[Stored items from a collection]
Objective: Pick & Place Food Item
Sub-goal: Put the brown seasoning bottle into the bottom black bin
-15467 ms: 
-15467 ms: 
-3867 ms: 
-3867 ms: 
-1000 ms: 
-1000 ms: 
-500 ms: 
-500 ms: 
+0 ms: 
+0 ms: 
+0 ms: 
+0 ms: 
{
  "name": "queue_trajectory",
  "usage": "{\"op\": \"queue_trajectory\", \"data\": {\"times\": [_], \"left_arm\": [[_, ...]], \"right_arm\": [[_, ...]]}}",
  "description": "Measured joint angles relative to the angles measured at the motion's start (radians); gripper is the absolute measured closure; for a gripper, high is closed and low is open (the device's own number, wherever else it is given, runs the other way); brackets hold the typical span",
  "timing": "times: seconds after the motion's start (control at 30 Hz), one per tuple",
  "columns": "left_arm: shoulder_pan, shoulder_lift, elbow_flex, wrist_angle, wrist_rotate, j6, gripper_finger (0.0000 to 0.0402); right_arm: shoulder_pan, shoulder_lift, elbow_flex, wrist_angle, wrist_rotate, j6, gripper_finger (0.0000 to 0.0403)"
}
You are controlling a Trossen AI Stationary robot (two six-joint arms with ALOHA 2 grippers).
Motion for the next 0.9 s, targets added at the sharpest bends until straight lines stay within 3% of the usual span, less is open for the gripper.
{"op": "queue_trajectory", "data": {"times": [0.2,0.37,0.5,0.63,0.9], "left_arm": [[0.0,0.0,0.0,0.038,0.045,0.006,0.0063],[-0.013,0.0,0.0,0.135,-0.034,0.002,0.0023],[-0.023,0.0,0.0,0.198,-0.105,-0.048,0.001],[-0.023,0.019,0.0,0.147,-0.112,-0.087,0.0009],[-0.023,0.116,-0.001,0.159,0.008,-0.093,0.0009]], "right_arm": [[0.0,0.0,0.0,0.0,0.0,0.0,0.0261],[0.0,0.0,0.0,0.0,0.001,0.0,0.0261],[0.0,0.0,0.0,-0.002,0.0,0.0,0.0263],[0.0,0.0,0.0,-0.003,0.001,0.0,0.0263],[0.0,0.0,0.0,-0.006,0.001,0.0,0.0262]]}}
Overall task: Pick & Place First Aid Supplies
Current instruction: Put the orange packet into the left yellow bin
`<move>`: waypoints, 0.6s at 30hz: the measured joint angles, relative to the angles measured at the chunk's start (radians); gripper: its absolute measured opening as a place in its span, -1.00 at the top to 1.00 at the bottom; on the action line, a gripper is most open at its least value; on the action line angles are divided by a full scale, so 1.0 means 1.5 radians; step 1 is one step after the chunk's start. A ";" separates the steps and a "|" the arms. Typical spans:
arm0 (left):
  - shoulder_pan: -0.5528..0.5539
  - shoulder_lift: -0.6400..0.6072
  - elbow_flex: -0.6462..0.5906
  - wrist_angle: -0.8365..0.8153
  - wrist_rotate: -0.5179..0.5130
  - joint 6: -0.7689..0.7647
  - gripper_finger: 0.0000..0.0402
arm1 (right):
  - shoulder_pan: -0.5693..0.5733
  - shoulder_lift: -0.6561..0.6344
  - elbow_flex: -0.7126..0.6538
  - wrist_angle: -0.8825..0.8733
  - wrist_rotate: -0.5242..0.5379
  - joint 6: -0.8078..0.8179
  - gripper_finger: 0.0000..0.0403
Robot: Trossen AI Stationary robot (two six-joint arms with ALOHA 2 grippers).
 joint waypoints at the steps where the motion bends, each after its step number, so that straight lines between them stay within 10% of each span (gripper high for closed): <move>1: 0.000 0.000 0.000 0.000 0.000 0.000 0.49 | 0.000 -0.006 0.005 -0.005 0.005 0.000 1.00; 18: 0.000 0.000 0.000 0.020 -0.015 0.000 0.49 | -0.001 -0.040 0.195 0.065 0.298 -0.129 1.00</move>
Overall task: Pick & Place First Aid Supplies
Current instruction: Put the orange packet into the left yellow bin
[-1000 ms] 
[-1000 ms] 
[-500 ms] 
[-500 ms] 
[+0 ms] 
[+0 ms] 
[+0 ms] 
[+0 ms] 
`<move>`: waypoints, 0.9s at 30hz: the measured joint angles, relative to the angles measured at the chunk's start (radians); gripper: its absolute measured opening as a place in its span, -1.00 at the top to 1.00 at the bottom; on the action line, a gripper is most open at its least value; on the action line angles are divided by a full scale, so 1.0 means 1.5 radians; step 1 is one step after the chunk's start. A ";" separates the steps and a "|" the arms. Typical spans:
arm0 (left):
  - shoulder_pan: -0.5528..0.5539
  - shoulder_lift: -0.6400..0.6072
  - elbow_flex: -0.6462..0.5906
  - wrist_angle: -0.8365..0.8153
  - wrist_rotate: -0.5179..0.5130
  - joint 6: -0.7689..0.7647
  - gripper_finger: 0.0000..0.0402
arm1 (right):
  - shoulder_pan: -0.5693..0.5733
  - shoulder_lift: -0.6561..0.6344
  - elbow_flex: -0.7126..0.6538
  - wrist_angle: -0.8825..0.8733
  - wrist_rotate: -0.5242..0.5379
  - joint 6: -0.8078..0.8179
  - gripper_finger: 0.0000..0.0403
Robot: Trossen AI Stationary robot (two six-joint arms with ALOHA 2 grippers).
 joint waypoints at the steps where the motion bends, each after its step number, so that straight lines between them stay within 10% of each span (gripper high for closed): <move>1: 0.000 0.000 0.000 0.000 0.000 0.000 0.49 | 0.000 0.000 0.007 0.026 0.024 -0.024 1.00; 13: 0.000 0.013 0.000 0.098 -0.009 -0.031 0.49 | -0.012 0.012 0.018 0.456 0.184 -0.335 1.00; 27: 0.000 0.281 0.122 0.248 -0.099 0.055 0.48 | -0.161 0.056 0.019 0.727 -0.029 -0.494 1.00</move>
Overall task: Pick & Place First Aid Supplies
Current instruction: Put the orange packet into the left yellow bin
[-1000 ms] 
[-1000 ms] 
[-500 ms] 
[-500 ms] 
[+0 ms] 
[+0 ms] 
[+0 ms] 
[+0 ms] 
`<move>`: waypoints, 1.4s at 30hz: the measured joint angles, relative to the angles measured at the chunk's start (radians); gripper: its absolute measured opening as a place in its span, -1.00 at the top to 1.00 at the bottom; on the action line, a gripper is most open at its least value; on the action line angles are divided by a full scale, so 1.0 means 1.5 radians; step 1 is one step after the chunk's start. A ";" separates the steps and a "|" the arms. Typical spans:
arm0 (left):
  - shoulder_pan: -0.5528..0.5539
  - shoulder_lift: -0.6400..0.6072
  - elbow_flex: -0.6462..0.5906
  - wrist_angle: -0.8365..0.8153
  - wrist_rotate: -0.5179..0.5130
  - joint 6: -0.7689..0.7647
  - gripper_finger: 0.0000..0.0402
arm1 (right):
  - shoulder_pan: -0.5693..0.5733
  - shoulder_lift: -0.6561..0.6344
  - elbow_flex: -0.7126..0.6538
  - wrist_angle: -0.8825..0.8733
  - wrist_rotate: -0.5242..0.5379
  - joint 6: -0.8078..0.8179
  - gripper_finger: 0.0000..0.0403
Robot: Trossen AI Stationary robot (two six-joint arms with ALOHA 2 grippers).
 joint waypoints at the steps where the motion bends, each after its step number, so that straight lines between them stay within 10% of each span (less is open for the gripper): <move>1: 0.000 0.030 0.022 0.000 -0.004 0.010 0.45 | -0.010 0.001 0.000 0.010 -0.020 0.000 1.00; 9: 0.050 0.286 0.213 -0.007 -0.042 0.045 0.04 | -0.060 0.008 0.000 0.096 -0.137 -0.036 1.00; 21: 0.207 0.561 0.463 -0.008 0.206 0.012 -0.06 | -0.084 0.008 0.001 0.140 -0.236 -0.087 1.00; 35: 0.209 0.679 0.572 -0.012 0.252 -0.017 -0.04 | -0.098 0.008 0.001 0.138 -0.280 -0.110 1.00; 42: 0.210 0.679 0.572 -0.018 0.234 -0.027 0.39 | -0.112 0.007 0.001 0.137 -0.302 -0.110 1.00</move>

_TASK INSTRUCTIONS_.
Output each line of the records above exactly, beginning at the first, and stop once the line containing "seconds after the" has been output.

_WRITTEN SOLUTION_.
Objective: Pick & Place Food Item
Sub-goal: Put the brown seasoning bottle into the bottom black bin
-15467 ms: 
-15467 ms: 
-3867 ms: 
-3867 ms: 
-1000 ms: 
-1000 ms: 
-500 ms: 
-500 ms: 
+0 ms: 
+0 ms: 
+0 ms: 
+0 ms: 
{
  "name": "queue_trajectory",
  "usage": "{\"op\": \"queue_trajectory\", \"data\": {\"times\": [_], \"left_arm\": [[_, ...]], \"right_arm\": [[_, ...]]}}",
  "description": "Measured joint angles relative to the angles measured at the motion's start (radians); gripper is the absolute measured closure; for a gripper, high is closed and low is open (the device's own number, wherever else it is given, runs the other way); brackets hold the typical span",
  "timing": "times: seconds after the motion's start (control at 30 Hz), one per tuple",

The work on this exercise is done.